This is my new favorite!!! I will definitely be making this on a regular basis.
There’s pasta, chicken and cheese. Need I say more? It’s quick and easy to make, plus it is filling. I used a rotisserie chicken (just the breasts) because I was lazy. It would also be great with some seasoned and baked chicken breasts.
This dish makes 6 servings and it’s only 6 Freestyle points per serving.
Chicken Spinach Bake
Yield: 6 servings (6 Freestyle points per serving)
- 2 skinless chicken breasts, cooked and chopped
- 6 oz. cavatappi pasta
- 16 oz. tomato sauce
- 1/2 teaspoon dried minced onion
- 1/2 teaspoon garlic powder
- 1/2 teaspoon Italian seasoning
- 1/2 teaspoon dried oregano
- 1/2 teaspoon dried basil
- 1/4 teaspoon salt
- 1/8 teaspoon pepper
- 2 oz. chopped spinach (I used frozen spinach thawed and drained)

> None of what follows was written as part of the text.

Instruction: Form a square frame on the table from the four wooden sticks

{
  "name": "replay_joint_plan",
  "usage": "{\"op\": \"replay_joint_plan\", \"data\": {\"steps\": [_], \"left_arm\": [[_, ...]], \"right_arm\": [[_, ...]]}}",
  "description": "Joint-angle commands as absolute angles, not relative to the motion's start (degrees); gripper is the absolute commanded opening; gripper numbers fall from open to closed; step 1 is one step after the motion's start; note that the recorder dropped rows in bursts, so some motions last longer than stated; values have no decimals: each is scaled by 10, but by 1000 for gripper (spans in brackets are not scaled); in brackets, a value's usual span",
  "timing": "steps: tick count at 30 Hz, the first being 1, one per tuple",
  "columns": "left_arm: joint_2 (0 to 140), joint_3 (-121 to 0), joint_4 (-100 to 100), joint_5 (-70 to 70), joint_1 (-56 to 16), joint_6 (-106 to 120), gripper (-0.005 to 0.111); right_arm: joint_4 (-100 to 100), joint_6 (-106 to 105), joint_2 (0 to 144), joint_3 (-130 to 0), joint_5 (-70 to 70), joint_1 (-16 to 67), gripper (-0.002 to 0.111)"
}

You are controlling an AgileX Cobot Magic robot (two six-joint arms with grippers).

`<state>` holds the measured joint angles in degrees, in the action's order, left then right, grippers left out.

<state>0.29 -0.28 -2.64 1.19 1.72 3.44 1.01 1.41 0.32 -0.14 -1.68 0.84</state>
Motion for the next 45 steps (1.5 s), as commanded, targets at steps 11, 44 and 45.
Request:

- 1 cup part skim mozzarella cheese, shredded
- Preheat oven to 350 degrees F.
- Put tomato sauce in a small saucepan and add the dried minced onion, garlic powder, Italian seasoning, oregano, basil, salt and pepper. Bring to a simmer.
- Cook and drain cavatappi according to the directions but subtract 1 minute from the cook time.
- Poor noodles back into the pan they were cooked in. Add the chicken, spinach and spaghetti sauce, then stir it all up.
- Pour into a casserole dish and sprinkle the mozzarella cheese on top.
- Bake for 20 minutes or until the cheese is melted and it’s heated through.